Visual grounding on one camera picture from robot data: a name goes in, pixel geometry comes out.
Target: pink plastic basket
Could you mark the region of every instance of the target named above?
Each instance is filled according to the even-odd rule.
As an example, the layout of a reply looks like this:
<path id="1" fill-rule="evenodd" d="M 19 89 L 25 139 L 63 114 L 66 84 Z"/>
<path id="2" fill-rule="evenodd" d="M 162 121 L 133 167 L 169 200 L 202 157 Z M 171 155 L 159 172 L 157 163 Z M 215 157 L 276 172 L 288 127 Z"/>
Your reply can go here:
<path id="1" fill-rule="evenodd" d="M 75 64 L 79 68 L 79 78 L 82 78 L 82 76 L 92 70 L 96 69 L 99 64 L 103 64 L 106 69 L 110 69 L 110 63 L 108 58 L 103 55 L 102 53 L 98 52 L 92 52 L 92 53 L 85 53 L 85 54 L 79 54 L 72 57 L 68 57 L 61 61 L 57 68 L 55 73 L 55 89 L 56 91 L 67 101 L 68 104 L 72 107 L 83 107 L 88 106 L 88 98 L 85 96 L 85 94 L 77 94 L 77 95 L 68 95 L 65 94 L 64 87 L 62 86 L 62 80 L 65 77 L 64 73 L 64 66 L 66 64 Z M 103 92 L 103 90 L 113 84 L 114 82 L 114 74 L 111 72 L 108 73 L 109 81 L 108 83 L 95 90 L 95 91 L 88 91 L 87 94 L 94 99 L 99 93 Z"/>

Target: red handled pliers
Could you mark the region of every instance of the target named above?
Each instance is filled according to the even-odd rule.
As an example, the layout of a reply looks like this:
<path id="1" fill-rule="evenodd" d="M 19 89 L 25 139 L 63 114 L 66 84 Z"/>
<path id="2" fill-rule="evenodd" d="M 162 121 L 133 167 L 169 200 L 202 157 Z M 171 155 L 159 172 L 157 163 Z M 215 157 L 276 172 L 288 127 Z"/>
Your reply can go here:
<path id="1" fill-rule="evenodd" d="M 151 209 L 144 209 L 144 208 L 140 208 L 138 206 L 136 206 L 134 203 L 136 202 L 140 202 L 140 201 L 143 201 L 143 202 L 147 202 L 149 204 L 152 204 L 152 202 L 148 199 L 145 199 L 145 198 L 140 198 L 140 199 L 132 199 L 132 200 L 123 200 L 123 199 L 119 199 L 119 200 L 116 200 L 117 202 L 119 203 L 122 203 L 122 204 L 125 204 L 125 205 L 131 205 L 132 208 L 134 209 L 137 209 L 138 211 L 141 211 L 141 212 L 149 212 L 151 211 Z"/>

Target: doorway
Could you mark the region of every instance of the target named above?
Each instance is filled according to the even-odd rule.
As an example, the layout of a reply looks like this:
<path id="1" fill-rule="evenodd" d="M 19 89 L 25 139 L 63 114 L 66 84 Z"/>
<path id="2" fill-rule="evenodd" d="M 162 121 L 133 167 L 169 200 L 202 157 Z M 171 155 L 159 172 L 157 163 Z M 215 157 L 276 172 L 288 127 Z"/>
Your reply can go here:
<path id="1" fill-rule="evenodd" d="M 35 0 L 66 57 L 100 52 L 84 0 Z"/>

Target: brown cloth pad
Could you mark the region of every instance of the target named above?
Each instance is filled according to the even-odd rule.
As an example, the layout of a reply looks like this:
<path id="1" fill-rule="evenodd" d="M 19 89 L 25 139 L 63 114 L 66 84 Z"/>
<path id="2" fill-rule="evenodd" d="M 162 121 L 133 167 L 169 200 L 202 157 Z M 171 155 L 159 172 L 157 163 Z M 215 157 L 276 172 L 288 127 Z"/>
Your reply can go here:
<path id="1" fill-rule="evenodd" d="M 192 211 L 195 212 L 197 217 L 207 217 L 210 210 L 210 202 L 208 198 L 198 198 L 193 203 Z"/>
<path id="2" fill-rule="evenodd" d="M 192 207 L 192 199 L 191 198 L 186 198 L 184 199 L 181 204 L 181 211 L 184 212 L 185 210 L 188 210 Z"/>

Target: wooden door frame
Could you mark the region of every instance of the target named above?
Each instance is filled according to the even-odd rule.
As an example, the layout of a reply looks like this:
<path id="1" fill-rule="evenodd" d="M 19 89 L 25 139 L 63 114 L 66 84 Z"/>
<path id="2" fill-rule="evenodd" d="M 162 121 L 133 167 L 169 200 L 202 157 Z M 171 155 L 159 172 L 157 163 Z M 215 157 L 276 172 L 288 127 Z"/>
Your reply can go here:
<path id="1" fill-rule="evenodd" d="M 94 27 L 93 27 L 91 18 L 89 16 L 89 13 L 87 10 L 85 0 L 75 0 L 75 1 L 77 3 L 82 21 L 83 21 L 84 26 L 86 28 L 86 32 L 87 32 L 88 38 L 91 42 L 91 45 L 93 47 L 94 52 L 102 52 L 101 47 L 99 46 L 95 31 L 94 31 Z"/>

==

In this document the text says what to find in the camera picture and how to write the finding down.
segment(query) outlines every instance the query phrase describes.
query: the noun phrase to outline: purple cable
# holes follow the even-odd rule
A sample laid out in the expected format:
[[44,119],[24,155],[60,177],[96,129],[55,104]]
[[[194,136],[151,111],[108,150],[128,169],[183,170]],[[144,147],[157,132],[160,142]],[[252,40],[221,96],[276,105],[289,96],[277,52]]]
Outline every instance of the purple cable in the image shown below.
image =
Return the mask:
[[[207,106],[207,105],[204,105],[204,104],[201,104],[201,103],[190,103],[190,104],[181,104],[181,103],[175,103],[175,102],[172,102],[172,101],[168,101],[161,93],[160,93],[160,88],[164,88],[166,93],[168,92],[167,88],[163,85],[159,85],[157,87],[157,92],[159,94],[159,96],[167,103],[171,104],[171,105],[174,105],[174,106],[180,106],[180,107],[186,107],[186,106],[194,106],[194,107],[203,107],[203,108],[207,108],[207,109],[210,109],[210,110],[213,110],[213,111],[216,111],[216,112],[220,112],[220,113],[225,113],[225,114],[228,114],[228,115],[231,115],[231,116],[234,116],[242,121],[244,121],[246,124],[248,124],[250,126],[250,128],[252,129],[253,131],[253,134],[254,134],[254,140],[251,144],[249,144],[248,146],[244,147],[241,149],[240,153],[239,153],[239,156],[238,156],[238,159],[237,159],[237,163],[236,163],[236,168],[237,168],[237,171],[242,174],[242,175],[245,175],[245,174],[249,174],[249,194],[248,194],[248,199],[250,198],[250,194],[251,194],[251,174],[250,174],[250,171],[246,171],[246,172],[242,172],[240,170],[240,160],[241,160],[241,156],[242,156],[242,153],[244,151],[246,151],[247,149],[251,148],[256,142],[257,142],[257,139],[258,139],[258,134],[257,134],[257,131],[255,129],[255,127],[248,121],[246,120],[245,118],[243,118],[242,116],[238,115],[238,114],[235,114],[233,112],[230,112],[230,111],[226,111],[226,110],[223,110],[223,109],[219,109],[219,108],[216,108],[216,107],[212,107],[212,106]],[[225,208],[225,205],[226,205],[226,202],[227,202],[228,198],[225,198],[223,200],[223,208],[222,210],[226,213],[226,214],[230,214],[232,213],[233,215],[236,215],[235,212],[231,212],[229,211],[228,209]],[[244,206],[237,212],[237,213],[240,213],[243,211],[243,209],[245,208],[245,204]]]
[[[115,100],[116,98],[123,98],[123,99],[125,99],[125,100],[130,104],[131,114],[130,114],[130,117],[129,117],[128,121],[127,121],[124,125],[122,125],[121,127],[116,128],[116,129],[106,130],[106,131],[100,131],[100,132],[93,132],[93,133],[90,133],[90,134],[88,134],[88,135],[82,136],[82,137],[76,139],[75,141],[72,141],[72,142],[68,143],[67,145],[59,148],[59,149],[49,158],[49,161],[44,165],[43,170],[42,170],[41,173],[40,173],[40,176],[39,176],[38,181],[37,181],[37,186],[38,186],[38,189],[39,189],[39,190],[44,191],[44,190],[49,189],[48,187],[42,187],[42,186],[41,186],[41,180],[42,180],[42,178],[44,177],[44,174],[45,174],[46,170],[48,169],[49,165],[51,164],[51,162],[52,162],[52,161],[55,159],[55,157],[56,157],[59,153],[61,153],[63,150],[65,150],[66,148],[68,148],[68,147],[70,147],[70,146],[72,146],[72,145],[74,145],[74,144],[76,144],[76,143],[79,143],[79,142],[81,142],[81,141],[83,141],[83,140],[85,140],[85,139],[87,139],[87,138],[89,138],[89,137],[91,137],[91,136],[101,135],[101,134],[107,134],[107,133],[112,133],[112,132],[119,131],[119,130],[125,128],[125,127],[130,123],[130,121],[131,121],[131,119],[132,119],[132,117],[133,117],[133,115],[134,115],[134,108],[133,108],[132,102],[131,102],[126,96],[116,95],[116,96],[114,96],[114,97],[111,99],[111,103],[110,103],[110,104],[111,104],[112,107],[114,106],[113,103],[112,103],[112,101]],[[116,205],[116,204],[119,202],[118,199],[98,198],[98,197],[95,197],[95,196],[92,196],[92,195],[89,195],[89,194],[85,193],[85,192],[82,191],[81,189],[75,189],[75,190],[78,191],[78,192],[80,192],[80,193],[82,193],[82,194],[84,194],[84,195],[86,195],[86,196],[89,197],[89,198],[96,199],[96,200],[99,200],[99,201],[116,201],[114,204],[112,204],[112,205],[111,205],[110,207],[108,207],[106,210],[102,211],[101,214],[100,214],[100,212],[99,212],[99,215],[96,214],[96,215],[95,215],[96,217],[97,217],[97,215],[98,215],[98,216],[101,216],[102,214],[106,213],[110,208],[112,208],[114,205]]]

**ASSIGNED TASK:**
Whenever the word "cable" appears in a line of the listing, report that line.

**ANSWER SECTION:**
query: the noun phrase to outline: purple cable
Outline every instance of the purple cable in the image shown below.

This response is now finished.